Immigrant families face eligibility restrictions based not only on income, health status, and age, but also individual immigration status, how long each individual has held that status, and state of residence. While some states impose restrictions above and beyond those required by federal law, others have dedicated their own funding to create state programs that fill federal gaps in access, recognizing how exclusions undermine the health of families. The result is a deeply unequal landscape in which access to affordable coverage and care depends heavily on where a family lives, in addition to their income, health, and immigration status.

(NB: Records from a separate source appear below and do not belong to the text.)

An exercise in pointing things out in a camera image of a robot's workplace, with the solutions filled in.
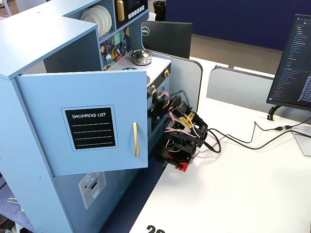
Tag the light blue toy kitchen cabinet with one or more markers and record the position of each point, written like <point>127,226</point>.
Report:
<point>36,36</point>

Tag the blue shopping list cabinet door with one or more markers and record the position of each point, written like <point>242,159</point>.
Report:
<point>102,87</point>

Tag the red table clamp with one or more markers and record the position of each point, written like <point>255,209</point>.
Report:
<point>184,167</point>

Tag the hanging toy spatula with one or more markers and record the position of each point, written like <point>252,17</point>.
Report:
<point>108,58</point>

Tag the black Dell monitor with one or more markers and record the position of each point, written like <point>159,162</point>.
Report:
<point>170,36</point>

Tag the gold stove knob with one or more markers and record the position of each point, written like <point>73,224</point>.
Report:
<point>166,73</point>
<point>151,89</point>

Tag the hanging toy ladle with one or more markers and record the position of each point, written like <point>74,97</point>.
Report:
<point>117,50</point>

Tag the white toy plate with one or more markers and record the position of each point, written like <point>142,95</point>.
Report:
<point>108,18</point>
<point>88,18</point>

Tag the gray rounded divider panel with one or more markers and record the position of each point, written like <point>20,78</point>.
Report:
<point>192,77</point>

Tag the steel toy pot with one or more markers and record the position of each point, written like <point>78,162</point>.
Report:
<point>141,61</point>

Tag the gray flat stand base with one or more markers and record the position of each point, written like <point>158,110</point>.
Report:
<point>305,143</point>

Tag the black monitor showing code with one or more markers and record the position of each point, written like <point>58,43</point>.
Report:
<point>294,63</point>

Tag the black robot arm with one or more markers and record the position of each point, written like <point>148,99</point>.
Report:
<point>184,138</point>

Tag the dark blue office partition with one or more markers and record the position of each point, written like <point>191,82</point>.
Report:
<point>243,19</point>

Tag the stack of white plates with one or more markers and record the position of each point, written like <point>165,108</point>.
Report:
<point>100,14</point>

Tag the toy microwave oven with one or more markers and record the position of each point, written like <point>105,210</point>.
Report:
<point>136,4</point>

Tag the steel pot lid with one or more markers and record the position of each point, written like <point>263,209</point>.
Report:
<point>141,54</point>

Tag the gray desk divider panel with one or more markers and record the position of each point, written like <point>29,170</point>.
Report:
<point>238,87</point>

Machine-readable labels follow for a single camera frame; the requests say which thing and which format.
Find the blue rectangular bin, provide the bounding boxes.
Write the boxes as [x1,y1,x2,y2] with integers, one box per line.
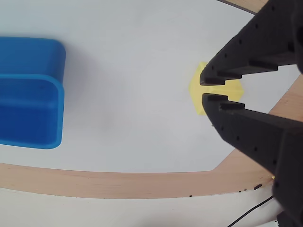
[0,36,66,150]

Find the white rectangular board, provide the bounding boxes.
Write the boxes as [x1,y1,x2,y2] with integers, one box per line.
[0,0,303,174]

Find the yellow cube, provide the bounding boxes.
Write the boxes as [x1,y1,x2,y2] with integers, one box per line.
[188,61,245,116]

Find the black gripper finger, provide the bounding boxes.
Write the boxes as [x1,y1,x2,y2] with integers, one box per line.
[201,93,303,227]
[199,0,303,86]

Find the thin black cable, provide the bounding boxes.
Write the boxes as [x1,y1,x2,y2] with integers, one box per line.
[226,195,273,227]

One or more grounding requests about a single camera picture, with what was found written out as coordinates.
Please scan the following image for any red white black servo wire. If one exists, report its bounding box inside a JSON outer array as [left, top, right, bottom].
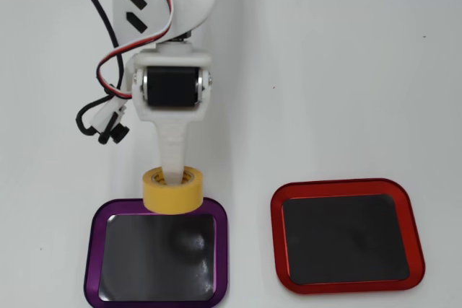
[[95, 0, 175, 100]]

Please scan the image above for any yellow masking tape roll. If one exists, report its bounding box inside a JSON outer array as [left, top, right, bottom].
[[141, 165, 204, 215]]

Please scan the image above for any red rectangular metal dish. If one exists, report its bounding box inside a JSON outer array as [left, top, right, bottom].
[[269, 177, 427, 295]]

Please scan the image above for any white cable connector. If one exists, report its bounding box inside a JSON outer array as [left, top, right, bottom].
[[91, 100, 128, 132]]

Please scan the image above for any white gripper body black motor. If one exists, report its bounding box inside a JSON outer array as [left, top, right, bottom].
[[124, 43, 213, 123]]

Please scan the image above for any purple rectangular metal dish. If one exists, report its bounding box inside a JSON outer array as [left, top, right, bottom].
[[83, 198, 230, 308]]

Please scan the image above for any white fixed gripper finger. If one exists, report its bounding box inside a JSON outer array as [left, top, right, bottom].
[[154, 120, 192, 187]]

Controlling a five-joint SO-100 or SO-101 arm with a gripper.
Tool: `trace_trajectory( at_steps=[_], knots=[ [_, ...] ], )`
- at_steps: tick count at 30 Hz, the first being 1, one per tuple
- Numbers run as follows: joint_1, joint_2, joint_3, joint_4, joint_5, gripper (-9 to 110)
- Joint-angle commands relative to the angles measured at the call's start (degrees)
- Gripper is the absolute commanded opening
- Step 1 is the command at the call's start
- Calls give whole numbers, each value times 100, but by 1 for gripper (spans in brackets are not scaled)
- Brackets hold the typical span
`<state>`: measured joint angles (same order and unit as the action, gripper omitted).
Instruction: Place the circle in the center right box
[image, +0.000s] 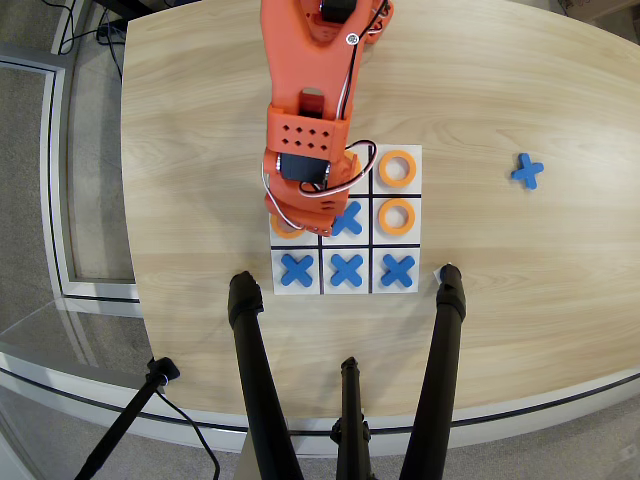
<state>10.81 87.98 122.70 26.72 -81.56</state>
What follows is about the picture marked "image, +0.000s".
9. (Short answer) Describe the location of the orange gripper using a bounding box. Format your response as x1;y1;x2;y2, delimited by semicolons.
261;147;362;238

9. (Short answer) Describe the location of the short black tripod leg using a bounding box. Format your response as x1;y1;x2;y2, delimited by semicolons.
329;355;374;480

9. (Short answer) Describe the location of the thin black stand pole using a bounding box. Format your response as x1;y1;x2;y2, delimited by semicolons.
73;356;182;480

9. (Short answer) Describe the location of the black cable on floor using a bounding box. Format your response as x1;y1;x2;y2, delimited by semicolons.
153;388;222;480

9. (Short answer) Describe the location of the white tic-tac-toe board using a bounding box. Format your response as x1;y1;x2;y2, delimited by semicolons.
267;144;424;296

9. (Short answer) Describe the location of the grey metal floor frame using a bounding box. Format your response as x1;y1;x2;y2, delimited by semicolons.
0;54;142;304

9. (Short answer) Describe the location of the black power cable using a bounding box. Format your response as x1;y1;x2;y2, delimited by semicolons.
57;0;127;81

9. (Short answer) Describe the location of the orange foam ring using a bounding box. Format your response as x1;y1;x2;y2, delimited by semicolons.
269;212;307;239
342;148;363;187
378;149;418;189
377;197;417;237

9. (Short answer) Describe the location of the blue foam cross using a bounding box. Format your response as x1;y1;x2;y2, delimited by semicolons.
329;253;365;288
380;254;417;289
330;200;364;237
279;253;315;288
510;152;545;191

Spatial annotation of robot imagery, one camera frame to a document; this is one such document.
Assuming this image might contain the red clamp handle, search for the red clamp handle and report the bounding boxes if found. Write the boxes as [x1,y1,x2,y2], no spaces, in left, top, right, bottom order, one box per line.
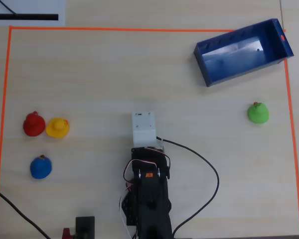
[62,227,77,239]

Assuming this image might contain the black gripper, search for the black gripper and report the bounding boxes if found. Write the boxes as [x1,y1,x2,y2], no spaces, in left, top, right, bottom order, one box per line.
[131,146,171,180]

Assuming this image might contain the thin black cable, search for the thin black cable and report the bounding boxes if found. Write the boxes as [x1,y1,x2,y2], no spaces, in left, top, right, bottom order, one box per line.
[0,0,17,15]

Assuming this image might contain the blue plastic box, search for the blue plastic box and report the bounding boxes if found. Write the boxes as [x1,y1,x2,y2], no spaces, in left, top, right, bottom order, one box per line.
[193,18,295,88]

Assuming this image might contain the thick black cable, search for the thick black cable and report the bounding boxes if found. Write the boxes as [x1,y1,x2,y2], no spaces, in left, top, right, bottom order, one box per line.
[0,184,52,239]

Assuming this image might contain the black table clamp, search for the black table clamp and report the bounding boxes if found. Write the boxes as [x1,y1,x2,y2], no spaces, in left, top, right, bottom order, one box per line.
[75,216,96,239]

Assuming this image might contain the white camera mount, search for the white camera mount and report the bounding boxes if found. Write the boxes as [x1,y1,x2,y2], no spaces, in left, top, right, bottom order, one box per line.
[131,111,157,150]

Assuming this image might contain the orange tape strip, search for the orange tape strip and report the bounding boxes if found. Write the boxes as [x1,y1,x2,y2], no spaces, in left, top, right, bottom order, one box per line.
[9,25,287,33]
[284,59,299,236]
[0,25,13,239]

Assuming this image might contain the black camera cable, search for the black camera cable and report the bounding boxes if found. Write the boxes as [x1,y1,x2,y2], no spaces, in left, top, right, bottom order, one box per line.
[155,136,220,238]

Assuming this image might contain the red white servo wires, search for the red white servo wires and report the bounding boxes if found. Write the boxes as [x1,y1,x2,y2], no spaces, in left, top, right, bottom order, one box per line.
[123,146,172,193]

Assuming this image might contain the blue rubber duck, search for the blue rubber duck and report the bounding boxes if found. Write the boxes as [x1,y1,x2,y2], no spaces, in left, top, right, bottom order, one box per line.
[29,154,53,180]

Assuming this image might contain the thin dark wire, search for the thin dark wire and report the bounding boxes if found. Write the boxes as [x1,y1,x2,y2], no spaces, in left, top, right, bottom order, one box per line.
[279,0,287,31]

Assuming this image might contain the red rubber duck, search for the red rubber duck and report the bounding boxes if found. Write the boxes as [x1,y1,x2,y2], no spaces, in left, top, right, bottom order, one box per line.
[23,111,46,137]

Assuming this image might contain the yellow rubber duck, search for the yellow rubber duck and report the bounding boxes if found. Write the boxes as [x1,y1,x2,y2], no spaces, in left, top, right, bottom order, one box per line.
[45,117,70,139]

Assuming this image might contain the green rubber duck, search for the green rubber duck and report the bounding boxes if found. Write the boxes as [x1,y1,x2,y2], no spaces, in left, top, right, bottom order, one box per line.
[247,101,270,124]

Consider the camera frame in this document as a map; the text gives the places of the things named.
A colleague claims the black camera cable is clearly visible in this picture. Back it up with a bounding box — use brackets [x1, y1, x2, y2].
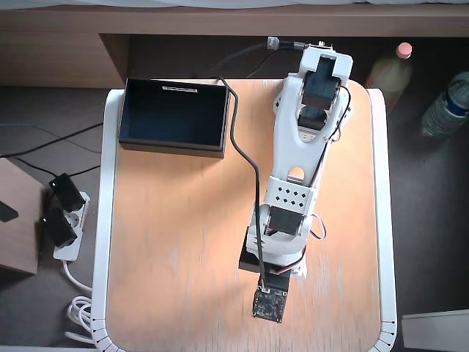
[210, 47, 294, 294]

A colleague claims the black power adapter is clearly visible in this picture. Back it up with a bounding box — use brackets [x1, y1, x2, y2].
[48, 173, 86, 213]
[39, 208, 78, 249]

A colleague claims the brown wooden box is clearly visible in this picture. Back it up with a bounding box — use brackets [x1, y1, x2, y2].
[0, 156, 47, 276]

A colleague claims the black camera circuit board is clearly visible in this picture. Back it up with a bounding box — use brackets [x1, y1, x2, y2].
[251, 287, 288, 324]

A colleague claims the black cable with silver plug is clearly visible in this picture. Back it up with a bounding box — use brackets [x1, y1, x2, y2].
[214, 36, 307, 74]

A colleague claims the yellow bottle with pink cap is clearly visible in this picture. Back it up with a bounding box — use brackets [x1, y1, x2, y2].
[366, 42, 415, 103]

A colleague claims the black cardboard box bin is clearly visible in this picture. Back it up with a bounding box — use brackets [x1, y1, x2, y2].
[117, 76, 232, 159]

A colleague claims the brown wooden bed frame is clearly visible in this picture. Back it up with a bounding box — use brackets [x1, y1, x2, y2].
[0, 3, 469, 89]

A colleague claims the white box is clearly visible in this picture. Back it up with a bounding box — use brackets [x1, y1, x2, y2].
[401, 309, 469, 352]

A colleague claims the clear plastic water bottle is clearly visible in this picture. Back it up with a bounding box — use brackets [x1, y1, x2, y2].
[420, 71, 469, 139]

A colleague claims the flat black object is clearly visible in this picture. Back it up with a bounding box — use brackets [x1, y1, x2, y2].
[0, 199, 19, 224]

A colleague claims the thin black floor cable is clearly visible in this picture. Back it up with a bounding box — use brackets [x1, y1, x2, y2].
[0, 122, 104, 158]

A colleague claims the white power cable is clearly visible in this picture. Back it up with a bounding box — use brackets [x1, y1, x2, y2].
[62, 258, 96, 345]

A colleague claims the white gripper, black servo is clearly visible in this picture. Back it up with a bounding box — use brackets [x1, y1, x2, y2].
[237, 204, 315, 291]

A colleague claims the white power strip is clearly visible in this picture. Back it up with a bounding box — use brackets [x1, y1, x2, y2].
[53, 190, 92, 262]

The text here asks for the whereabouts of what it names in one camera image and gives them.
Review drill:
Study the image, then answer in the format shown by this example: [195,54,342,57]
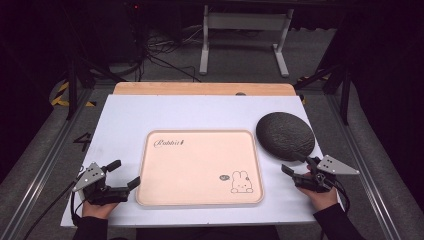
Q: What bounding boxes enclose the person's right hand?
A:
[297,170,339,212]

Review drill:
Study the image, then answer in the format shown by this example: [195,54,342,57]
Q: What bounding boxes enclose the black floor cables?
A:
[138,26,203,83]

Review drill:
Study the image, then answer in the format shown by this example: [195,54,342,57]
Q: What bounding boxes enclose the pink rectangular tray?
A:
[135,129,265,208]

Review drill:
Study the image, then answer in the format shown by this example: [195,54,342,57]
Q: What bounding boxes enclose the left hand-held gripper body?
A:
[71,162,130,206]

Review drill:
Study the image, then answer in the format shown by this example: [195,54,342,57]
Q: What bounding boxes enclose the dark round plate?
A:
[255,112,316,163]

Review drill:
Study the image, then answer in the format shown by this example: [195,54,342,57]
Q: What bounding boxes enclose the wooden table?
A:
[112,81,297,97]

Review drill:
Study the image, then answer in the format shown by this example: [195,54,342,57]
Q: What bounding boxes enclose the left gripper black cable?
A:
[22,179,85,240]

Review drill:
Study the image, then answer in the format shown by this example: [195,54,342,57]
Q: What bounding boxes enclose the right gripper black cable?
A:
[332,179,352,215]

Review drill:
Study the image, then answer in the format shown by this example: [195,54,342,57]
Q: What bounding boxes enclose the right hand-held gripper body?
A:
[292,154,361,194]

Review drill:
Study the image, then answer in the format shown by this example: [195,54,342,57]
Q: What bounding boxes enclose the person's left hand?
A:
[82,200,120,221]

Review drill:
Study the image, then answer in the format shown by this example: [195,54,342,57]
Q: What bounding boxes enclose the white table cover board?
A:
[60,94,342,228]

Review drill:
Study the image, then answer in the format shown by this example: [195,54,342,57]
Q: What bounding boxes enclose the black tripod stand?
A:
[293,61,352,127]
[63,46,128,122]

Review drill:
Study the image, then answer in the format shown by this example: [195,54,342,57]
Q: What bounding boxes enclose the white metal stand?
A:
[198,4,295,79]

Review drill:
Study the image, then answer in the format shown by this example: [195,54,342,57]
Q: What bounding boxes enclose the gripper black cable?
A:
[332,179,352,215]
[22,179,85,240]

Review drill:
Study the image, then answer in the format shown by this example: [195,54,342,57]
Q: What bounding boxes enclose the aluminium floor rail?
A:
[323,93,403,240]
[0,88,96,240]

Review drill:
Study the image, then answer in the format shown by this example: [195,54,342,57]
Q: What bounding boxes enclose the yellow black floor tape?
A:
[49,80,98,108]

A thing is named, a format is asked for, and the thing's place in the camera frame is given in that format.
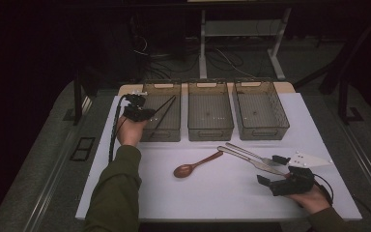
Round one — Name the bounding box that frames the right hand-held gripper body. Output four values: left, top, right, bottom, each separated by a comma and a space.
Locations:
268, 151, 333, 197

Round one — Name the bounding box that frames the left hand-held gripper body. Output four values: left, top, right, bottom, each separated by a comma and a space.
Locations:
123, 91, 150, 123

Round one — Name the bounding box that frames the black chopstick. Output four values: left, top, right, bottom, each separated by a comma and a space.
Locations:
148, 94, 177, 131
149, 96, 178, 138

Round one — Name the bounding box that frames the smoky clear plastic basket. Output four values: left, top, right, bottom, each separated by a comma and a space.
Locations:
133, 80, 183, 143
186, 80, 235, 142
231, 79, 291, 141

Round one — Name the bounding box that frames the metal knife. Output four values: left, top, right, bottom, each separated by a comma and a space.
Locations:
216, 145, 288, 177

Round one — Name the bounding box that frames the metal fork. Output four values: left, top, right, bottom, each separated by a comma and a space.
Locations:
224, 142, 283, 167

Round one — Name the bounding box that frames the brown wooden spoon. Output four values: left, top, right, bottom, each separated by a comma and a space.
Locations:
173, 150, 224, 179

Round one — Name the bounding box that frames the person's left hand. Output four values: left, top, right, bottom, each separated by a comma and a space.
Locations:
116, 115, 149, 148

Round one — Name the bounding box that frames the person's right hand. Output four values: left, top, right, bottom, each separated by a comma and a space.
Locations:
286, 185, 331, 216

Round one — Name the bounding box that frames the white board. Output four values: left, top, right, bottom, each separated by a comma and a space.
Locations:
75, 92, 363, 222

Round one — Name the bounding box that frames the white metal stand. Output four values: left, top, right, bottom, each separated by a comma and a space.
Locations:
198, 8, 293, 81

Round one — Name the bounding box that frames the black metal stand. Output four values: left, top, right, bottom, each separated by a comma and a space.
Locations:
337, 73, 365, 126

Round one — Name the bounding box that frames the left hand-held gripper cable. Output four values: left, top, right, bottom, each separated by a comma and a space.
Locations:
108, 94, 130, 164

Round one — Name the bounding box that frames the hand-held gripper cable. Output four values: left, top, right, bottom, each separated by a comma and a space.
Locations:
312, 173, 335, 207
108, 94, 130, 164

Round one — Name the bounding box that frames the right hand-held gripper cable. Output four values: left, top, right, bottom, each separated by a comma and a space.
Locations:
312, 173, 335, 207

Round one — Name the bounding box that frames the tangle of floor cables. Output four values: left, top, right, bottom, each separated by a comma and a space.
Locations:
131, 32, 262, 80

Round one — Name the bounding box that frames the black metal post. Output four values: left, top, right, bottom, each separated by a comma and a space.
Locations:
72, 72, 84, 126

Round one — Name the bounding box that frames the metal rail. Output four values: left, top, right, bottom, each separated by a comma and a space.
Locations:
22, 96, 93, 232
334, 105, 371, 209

Even when immigrant families can access affordable coverage, practical barriers to health care persist due to inconsistently implemented and underfunded language access supports and administrative hurdles that disproportionately affect families with limited English proficiency. Many immigrant families also struggle to find culturally-responsive care, with nearly three in ten immigrant adults reporting concerns including providers who fail to listen and a lack of interpretation services.
These barriers have only grown over the last year and a half as a result of a range of federal actions. These include recently proposed federal reinterpretations of the public charge rule — which when expanded in 2019, led hundreds of thousands of families to withdraw from public benefits. At the same time, the 2025 federal budget law (OBBBA) narrows Medicaid and CHIP eligibility for certain categories of lawfully present immigrants and reduces funding for emergency Medicaid—leaving hundreds of thousands more people uninsured in the coming decade—and rollbacks of language access guidance and civil rights enforcement have further weakened protections for patients with limited English proficiency.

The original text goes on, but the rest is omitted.